As every self-respecting PES player should know, it is possible to map strategies to the controller’s face buttons and then use them on the fly during games by pressing L2+X, or Circle, or Triangle, or Square, or any combination thereof. (It’s the same for the Xbox 360, of course. Except with different names for the same buttons.) I’ve met PES players who have played the game for years and know nothing about any of this. They’re strange people.
My setup really hasn’t changed since the controller seen above was grey and belonged to a PlayStation1…
(For those truly strange people who don’t yet know, you configure your strategy setup via your team’s Formation settings. This year the options are tucked away under the Team Tactics heading. Go into that menu and start playing around. It can be a bit fiddly (setting up my strategy layout takes about 10 minutes) but it’s all fairly intuitive once you know where everything is. And don’t forget to save your hard work at the end of it all: Data Management>Copy Formation>Save Formation.)
Strategy Plan A (ultra-defensive)
(Both of the Strategy Plans provide alternate formations that you can configure how you please, and switch to for as long as you like in-game at the press of two buttons, without having to pause and visit the menu screen. FIFA take note.)
- All players set to HIGH defensive responsibilities.
- Back line set to DEEP
- Counter-attacking set to SELDOM
This alternate formation can be almost impregnable if you concentrate fully. Don’t let the CPU’s tricksy passing and one-twos drag your players too far out of position. It’s good for holding onto a lead when the other team is piling on the pressure. It’s also surprisingly good to play with for a little while, as the enhanced midfield and defensive presence leads to great possession in the middle and forward areas. It’s easy to leave this one on for longer than you intended.
Strategy Plan B (ultra-attacking)
Use with extreme caution!
- All players except the CB set to LOW defensive responsibilities
- Back line set to HIGH
- Counter-attacking set to FREQUENT
In PES2008 I have been absolutely carved wide open at times when using this to try to get back into a game. But at other times, as it’s intended to do, it has got me back into games and even won me games. It’s best employed when you want to contain the opposition in its half, especially when you have a corner or a free-kick in an advanced position.

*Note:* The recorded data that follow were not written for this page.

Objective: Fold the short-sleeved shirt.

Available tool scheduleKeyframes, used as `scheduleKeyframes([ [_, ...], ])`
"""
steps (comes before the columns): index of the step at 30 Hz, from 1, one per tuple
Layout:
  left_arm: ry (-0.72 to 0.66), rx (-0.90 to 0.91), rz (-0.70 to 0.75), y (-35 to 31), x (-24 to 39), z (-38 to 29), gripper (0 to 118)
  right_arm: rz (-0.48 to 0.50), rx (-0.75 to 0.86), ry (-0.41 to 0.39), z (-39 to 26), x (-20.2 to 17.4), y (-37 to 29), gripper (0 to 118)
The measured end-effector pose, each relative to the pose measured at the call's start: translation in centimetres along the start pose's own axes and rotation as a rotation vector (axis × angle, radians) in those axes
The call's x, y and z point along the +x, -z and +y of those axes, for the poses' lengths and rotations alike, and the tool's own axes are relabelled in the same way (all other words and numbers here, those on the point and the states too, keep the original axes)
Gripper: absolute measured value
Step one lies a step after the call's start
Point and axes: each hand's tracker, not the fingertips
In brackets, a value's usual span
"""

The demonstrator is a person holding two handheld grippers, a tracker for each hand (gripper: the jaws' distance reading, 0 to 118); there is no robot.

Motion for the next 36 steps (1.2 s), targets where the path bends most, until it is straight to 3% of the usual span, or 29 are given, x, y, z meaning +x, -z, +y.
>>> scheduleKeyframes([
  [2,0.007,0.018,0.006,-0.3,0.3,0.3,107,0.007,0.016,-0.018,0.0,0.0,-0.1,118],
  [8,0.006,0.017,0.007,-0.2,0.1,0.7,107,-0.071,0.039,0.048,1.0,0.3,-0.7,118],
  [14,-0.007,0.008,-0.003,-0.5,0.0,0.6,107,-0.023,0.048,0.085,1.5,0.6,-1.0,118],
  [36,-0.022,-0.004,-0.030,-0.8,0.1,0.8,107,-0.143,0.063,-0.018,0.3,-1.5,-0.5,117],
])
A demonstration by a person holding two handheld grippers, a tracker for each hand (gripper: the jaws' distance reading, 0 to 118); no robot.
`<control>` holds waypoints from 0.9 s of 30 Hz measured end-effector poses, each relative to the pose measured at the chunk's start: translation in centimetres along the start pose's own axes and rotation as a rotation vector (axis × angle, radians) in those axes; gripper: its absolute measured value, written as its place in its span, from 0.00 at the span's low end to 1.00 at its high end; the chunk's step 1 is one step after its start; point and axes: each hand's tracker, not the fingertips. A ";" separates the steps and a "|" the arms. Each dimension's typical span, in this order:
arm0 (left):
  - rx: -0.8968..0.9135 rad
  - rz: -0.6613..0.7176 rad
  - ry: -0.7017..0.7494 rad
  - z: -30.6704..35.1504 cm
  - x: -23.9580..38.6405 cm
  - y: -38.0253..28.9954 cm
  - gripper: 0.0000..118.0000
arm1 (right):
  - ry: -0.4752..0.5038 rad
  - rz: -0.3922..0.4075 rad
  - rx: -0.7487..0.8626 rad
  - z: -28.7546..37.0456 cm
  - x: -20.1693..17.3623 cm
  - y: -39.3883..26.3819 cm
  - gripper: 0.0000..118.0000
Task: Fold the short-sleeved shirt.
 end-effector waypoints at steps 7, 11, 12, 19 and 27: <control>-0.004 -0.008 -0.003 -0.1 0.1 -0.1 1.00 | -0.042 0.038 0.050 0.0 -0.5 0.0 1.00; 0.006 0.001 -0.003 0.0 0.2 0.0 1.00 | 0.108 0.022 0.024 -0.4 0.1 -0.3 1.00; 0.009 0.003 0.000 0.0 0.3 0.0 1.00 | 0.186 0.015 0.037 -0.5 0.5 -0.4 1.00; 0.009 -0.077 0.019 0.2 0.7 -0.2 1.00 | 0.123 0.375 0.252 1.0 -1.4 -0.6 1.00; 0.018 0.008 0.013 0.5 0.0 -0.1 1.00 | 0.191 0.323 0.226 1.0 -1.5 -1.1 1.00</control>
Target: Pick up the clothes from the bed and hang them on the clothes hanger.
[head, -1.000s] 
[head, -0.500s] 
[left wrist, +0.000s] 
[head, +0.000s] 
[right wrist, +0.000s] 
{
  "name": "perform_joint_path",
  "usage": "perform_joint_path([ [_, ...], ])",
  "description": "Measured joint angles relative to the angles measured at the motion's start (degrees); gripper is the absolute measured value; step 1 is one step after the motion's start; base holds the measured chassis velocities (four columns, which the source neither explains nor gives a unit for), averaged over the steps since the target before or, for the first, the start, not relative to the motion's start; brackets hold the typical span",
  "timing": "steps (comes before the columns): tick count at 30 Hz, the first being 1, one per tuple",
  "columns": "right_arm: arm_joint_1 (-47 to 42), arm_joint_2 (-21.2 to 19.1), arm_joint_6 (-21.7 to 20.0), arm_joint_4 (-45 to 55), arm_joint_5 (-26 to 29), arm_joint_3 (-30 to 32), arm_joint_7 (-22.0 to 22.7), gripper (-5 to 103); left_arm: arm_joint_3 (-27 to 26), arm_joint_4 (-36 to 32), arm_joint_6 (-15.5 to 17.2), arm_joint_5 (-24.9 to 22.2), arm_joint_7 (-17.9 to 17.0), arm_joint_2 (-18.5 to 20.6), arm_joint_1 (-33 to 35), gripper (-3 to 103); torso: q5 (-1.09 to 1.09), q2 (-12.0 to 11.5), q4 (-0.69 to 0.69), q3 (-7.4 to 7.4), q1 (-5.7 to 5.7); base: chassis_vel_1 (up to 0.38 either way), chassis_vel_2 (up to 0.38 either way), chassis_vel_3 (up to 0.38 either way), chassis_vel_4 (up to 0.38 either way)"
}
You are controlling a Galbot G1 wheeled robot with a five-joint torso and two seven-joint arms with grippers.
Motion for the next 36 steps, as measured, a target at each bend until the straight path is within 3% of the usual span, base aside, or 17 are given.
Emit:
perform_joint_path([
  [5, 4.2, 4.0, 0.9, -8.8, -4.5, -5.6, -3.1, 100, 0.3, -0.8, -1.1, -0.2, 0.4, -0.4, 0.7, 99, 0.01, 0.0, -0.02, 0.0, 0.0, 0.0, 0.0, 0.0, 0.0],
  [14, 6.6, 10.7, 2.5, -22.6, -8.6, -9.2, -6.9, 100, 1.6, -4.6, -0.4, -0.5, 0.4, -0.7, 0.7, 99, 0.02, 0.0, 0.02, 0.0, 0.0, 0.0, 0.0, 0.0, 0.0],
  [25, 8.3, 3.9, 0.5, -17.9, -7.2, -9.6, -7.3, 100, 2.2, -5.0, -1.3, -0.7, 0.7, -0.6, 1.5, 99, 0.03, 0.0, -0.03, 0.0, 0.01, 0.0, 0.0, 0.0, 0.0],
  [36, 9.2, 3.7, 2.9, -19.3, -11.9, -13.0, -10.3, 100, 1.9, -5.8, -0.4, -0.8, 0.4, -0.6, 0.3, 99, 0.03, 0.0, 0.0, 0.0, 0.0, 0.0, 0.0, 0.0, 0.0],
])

Naturally, it’s at its best when you have the ball. When the other team has the ball, it’s best to cancel it in most cases. Your players will run back to their original positions and hopefully snuff out any danger. Switching straight into the ultra-defensive formation is often more effective than simply reverting to the standard formation (4-3-3 in my case).
The only times I play with this formation switched on all the time, and never cancel it even when the other team has the ball, are when I’m behind or level in the last few minutes and I feel like taking a gamble. It sometimes pays off, and I get the equaliser or the winner thanks to all those attackers. But it also sometimes costs me another goal. As I said, use with extreme caution.
Both of the above alternate formations are very useful for confusing the CPU players under certain conditions. What follows is a bit of an exploit, but I’m not ashamed to say I use it. Not much, but I use it. Considering all the advantages the CPU teams have over me, I think I’m entitled to this small one:
When the opposing GK is about to take a goal kick (for example), quickly switch to one of the above formations. As he takes the kick, none of your players will be where they were when the AI computed its kick. You stand a good chance of getting the ball. Switch back immediately to your regular formation, or play on with the alternate one at your discretion. Again, use this carefully.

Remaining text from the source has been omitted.